**EXERCISE:**
Each entry needs to be reproduced exactly, with none left out.
==========
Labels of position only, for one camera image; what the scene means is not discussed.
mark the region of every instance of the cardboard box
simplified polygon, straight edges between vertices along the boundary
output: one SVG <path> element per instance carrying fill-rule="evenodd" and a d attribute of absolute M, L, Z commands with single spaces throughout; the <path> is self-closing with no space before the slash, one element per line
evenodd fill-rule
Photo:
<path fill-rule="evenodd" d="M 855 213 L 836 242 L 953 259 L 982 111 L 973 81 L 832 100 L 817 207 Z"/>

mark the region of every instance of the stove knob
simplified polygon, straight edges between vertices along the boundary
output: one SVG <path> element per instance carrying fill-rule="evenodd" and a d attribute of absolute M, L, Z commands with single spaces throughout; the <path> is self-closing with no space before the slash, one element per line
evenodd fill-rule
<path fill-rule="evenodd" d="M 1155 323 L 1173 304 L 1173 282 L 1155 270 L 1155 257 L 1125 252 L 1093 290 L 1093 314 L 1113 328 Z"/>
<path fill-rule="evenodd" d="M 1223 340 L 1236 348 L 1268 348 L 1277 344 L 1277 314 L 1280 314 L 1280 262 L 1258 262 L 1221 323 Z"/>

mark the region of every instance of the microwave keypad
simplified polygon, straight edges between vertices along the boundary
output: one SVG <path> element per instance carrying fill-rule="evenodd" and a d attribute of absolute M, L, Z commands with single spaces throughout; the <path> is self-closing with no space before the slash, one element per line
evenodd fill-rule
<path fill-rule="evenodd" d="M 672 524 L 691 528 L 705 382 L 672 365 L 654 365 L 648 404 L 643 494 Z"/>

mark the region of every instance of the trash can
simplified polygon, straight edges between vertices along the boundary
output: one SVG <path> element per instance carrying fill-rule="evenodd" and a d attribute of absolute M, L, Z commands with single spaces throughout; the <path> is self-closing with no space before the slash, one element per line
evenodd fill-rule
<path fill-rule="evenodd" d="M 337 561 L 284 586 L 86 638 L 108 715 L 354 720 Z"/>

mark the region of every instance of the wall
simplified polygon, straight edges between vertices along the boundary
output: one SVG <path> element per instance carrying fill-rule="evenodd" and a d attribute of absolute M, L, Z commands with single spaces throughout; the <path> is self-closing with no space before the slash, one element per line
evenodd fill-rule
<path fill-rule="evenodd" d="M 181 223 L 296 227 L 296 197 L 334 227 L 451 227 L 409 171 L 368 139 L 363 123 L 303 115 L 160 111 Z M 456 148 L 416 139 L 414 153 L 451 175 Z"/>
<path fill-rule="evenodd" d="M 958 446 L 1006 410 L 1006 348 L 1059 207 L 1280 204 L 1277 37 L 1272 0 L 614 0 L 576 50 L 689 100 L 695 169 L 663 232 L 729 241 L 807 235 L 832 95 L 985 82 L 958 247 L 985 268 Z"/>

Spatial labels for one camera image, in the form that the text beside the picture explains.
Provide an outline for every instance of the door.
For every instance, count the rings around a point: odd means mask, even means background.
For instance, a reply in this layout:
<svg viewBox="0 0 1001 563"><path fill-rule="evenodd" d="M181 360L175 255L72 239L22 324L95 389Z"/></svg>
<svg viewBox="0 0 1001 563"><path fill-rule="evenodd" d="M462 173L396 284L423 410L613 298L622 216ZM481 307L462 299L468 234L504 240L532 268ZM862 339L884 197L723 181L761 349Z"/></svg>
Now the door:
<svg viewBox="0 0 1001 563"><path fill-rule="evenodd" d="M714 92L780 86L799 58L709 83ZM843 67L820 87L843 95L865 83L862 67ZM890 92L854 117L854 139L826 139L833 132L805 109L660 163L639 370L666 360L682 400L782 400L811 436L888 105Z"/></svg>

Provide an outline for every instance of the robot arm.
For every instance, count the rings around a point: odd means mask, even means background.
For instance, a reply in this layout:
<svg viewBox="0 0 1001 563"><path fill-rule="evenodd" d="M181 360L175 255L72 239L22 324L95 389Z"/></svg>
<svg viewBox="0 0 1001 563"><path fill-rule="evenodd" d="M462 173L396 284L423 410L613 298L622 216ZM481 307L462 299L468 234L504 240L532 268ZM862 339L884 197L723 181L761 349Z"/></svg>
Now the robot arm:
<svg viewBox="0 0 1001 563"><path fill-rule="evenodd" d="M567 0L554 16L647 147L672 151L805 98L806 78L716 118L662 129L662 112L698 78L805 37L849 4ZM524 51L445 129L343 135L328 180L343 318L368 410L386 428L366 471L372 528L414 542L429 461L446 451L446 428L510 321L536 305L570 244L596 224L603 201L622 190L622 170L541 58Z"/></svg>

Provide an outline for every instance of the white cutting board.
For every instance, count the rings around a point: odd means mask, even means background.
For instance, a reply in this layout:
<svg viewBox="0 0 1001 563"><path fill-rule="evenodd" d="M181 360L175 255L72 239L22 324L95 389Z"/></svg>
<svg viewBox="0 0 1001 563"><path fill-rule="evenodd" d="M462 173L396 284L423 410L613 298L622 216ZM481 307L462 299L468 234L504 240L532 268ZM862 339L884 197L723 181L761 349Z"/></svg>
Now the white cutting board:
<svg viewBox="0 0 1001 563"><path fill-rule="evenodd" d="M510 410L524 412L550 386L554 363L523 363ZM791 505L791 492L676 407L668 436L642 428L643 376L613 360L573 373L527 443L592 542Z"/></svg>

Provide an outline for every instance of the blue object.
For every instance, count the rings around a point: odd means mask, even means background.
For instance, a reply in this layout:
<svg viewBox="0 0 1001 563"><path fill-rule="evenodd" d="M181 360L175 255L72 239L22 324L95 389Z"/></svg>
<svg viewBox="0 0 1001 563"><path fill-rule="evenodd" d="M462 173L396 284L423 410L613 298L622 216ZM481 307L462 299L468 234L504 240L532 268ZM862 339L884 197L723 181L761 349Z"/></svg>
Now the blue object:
==========
**ANSWER SPACE:**
Labels of position only, for one camera image; what the scene means is not discussed.
mark the region of every instance of the cardboard box
simplified polygon, straight edges between vertices along the boundary
output: one SVG <path> element per instance carrying fill-rule="evenodd" and a d attribute of absolute M, L, Z commands with single spaces throughout; the <path> is self-closing with no space before the slash, one element per line
evenodd fill-rule
Photo:
<path fill-rule="evenodd" d="M 855 213 L 836 242 L 953 259 L 982 111 L 973 81 L 832 100 L 817 207 Z"/>

mark the region of every instance of the stove knob
simplified polygon, straight edges between vertices along the boundary
output: one SVG <path> element per instance carrying fill-rule="evenodd" and a d attribute of absolute M, L, Z commands with single spaces throughout; the <path> is self-closing with no space before the slash, one element per line
evenodd fill-rule
<path fill-rule="evenodd" d="M 1155 323 L 1173 304 L 1173 282 L 1155 270 L 1155 257 L 1125 252 L 1093 290 L 1093 314 L 1113 328 Z"/>
<path fill-rule="evenodd" d="M 1223 340 L 1236 348 L 1268 348 L 1277 344 L 1277 314 L 1280 314 L 1280 262 L 1258 262 L 1221 323 Z"/>

mark the region of every instance of the microwave keypad
simplified polygon, straight edges between vertices along the boundary
output: one SVG <path> element per instance carrying fill-rule="evenodd" and a d attribute of absolute M, L, Z commands with single spaces throughout; the <path> is self-closing with no space before the slash, one element per line
evenodd fill-rule
<path fill-rule="evenodd" d="M 672 524 L 691 528 L 705 382 L 672 365 L 654 365 L 648 404 L 643 494 Z"/>

mark the region of every instance of the trash can
simplified polygon, straight edges between vertices along the boundary
output: one SVG <path> element per instance carrying fill-rule="evenodd" and a d attribute of absolute M, L, Z commands with single spaces throughout; the <path> is self-closing with no space before the slash, one element per line
evenodd fill-rule
<path fill-rule="evenodd" d="M 337 561 L 284 586 L 86 638 L 108 715 L 354 720 Z"/>

mark the region of every instance of the wall
simplified polygon, straight edges between vertices along the boundary
output: one SVG <path> element per instance carrying fill-rule="evenodd" and a d attribute of absolute M, L, Z commands with single spaces throughout; the <path> is self-closing with no space before the slash, one element per line
evenodd fill-rule
<path fill-rule="evenodd" d="M 181 223 L 296 227 L 296 197 L 334 227 L 451 227 L 409 171 L 368 139 L 363 123 L 303 115 L 160 111 Z M 456 148 L 416 139 L 414 153 L 451 175 Z"/>
<path fill-rule="evenodd" d="M 958 446 L 1006 410 L 1006 348 L 1059 207 L 1280 204 L 1277 37 L 1272 0 L 614 0 L 576 50 L 689 100 L 695 169 L 663 232 L 729 241 L 807 235 L 832 95 L 985 82 L 958 247 L 985 268 Z"/>

Spatial labels for one camera image, in the form that the text beside the picture explains.
Provide an outline for every instance of the door.
For every instance, count the rings around a point: odd means mask, even means background.
For instance, a reply in this layout:
<svg viewBox="0 0 1001 563"><path fill-rule="evenodd" d="M181 360L175 255L72 239L22 324L95 389Z"/></svg>
<svg viewBox="0 0 1001 563"><path fill-rule="evenodd" d="M462 173L396 284L423 410L613 298L622 216ZM481 307L462 299L468 234L504 240L532 268ZM862 339L884 197L723 181L761 349Z"/></svg>
Now the door:
<svg viewBox="0 0 1001 563"><path fill-rule="evenodd" d="M714 92L780 86L799 58L709 83ZM843 67L820 87L843 95L865 83L862 67ZM890 92L854 117L854 139L826 139L833 132L805 109L660 163L639 370L666 360L682 400L782 400L811 436L888 105Z"/></svg>

Provide an outline for every instance of the robot arm.
For every instance, count the rings around a point: odd means mask, even means background.
For instance, a reply in this layout:
<svg viewBox="0 0 1001 563"><path fill-rule="evenodd" d="M181 360L175 255L72 239L22 324L95 389Z"/></svg>
<svg viewBox="0 0 1001 563"><path fill-rule="evenodd" d="M462 173L396 284L423 410L613 298L622 216ZM481 307L462 299L468 234L504 240L532 268ZM862 339L884 197L723 181L761 349Z"/></svg>
Now the robot arm:
<svg viewBox="0 0 1001 563"><path fill-rule="evenodd" d="M567 0L554 16L647 147L672 151L805 98L806 78L716 118L662 129L662 112L698 78L805 37L849 4ZM524 51L445 129L343 135L328 180L343 318L368 410L386 428L366 471L372 528L414 542L429 461L446 451L446 428L510 321L536 305L570 244L596 224L603 201L622 190L622 170L541 58Z"/></svg>

Provide an outline for every instance of the white cutting board.
For every instance, count the rings around a point: odd means mask, even means background.
For instance, a reply in this layout:
<svg viewBox="0 0 1001 563"><path fill-rule="evenodd" d="M181 360L175 255L72 239L22 324L95 389Z"/></svg>
<svg viewBox="0 0 1001 563"><path fill-rule="evenodd" d="M462 173L396 284L423 410L613 298L622 216ZM481 307L462 299L468 234L504 240L532 268ZM862 339L884 197L723 181L761 349Z"/></svg>
Now the white cutting board:
<svg viewBox="0 0 1001 563"><path fill-rule="evenodd" d="M510 410L524 412L550 386L554 363L523 363ZM791 505L791 492L676 407L668 436L642 428L643 376L613 360L573 373L527 443L592 542Z"/></svg>

Provide an outline for every instance of the blue object.
For every instance, count the rings around a point: odd means mask, even means background.
For instance, a reply in this layout:
<svg viewBox="0 0 1001 563"><path fill-rule="evenodd" d="M181 360L175 255L72 239L22 324L95 389Z"/></svg>
<svg viewBox="0 0 1001 563"><path fill-rule="evenodd" d="M462 173L396 284L423 410L613 298L622 216ZM481 307L462 299L468 234L504 240L532 268ZM862 339L884 197L723 181L761 349Z"/></svg>
Now the blue object:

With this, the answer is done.